The Sea of Cortez...The World's Aquarium
Sea of Cortez Region
As one of the world’s most biologically diverse bodies of water, the Sea of Cortez is a unique living lab referred to as “the aquarium of the world”. This stretch of sea between Mexico’s mainland and the Baja California peninsula is home to thousands of marine species, abundant natural resources, and striking natural beauty. However, for the past 20 years and increasingly over the last five, the Sea of Cortez Region has drawn international attention, not for its diversity and splendor, but for the critical endangerment of two of its extremely rare species.
The vaquita (Phocoena sinus) is the most endangered marine mammal in the world. With estimates of as few as 60 remaining, this small porpoise is considered to be on the very edge of extinction. The giant totoaba (Totoaba Macdonaldi) is another of the Region’s perilously endangered fish. As both the vaquita and totoaba are endemic to the Sea of Cortez, their diminishing numbers have raised international alarm and negative sentiment toward the Mexican government, in spite of its earnest attempts to legislate their preservation.

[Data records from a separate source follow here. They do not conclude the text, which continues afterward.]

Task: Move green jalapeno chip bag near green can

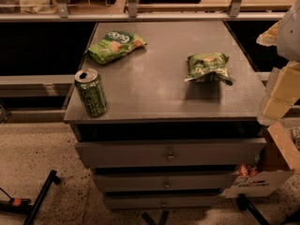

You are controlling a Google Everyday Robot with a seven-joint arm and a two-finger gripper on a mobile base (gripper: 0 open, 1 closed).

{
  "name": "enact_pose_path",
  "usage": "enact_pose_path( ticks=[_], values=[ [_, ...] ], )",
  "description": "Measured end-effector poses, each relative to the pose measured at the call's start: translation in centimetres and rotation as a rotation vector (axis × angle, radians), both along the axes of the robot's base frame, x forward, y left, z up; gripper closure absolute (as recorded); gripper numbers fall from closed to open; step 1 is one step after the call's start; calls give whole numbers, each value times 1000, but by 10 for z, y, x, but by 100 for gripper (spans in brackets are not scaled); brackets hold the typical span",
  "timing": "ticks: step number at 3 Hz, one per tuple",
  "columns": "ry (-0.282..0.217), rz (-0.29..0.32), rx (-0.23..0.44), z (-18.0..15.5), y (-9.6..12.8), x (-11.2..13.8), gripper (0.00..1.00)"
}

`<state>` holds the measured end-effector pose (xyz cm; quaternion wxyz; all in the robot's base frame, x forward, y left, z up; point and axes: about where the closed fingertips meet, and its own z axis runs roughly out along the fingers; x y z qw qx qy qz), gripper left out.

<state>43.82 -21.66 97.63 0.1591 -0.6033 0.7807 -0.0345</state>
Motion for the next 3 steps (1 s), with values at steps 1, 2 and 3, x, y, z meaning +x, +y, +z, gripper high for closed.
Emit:
enact_pose_path(
  ticks=[1,2,3],
  values=[
    [0,0,0,0,0,0,0],
    [-9,26,-4,-4,4,7,0],
    [-58,60,-3,-14,1,43,0]
  ],
)
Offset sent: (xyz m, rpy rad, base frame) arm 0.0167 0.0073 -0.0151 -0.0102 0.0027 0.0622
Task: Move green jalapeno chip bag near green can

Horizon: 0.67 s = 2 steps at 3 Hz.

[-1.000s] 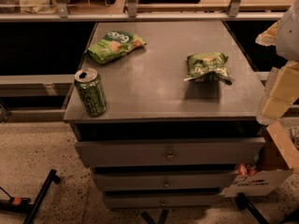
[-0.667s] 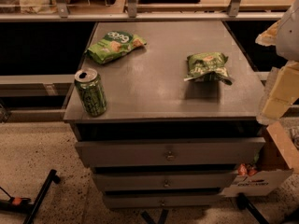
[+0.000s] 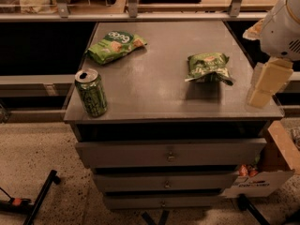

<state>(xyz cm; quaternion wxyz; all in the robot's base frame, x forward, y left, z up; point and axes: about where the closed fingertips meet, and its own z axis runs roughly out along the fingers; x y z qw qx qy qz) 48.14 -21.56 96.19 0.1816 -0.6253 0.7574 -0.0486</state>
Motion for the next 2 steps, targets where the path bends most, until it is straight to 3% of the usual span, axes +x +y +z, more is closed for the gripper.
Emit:
enact_pose_path(
  ticks=[2],
  values=[
    [-119,20,44,-34,-16,95,0]
  ],
)
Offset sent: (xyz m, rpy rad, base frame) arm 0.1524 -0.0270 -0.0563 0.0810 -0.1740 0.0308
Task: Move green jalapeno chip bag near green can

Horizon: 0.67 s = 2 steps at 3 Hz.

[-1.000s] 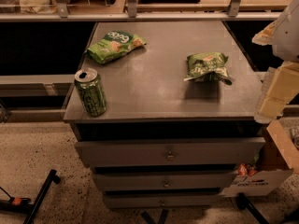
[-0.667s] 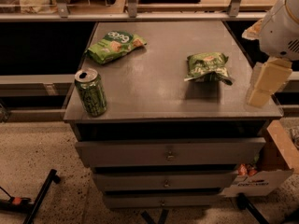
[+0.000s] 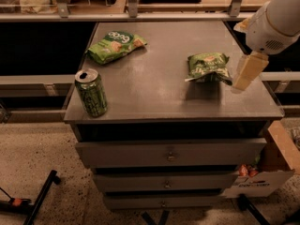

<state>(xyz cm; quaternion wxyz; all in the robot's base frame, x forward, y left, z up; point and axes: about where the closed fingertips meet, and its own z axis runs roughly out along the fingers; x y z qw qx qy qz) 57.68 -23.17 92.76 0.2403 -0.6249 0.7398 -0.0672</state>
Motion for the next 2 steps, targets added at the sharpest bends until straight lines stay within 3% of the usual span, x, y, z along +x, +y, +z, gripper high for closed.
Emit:
enact_pose_path(
  ticks=[2],
  values=[
    [5,15,67,-38,6,43,0]
  ],
)
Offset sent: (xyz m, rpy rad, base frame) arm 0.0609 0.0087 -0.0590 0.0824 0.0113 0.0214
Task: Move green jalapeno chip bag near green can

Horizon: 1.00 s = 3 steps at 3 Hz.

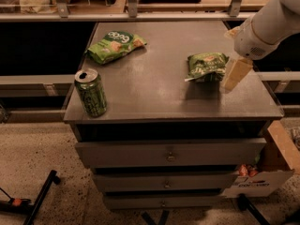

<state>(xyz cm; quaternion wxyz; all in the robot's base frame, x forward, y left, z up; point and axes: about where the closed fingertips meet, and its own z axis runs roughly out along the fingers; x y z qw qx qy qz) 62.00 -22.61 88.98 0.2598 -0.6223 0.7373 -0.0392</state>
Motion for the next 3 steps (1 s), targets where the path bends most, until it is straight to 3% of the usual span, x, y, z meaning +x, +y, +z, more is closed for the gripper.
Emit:
enact_pose_path(
  ticks=[3],
  values=[
    [74,61,-18,-42,17,5,65]
  ],
)
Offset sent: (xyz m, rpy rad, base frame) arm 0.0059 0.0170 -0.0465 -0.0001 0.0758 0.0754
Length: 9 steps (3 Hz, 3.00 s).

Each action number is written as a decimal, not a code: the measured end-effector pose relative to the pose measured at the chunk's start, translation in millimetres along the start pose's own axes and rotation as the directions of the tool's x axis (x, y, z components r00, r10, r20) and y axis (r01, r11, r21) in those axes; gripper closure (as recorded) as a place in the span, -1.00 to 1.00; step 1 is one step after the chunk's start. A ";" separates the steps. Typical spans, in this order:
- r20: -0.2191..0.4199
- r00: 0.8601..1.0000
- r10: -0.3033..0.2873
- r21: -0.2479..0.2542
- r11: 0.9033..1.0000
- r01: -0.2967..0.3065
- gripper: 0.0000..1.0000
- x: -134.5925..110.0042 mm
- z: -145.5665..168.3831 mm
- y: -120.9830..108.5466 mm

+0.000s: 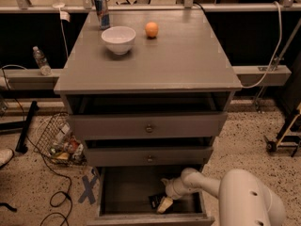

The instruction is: Pick rxbar chocolate from bottom drawer and place on counter

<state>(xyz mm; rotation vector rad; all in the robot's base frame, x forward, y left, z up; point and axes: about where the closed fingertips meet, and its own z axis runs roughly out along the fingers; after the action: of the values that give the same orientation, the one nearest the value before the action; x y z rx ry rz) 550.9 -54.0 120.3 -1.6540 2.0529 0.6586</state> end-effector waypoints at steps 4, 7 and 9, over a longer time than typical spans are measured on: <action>-0.002 0.999 -0.032 0.116 0.993 0.032 -0.48 0.7 16.3 9.7; -0.008 0.999 -0.034 0.123 0.992 0.035 1.00 -2.0 13.5 9.9; -0.018 0.997 -0.070 0.148 0.986 0.072 1.00 -19.4 -10.4 1.5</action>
Offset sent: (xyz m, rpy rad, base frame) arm -0.0073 0.0089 -0.0107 -0.0312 -0.0965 -0.0260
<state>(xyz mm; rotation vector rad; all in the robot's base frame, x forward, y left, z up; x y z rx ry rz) 553.1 -44.8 140.3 -1.6408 1.9901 0.4609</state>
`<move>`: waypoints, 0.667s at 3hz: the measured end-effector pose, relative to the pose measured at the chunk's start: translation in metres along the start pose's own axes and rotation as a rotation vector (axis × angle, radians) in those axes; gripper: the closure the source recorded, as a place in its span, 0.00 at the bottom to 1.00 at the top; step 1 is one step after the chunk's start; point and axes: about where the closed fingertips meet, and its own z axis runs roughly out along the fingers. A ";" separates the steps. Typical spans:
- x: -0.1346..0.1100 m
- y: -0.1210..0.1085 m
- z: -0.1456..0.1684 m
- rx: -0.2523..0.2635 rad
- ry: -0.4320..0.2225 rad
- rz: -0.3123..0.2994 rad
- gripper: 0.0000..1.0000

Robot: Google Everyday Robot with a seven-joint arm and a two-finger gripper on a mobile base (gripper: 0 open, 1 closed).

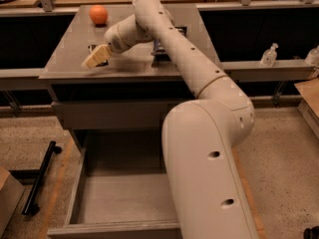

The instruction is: Place rxbar chocolate into middle drawer

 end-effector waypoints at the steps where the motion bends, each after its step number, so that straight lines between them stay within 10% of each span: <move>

E W Wells Group, LLC, proposes that the intense international focus on this Region’s crisis provides a timely opportunity to advance a solution. The biological diversity of the Sea of Cortez has been identified internationally as a unique ecosystem that must be saved. While focused efforts from a multitude of entities have been numerous and determined, none have proven to affect sustainable improvement. Though historical commercial overfishing and poaching have been the main threats to the Region’s ecological preservation (this, in a region that relies heavily on fishing for its economy), additional challenges and contributing factors are almost as broad and unique as the species represented there. For the above reasons, Wells believes that a true solution can come only from the development of a cohesive master plan that unifies efforts and provides sustainable ecological and socioeconomic solutions. In addition, an effective plan will address not only the issues of the endangered vaquita and totoaba, but must also take on the complex ecological and economic challenges of the entire Region that contribute to endangerment.
Wells has already identified industries that, with a concentrated comprehensive approach, could advance an ecological solution while contributing to a stable, legal economy in the Sea of Cortez Region. The totoaba presents great potential for increased aquaculture in the Region, as it is a fast-growing species whose swim bladder is in high demand in Asian markets. Responsible breeding of the totoaba could replace current poaching and black-market activity to contribute to the economy while aiding in the recovery of wild stocks.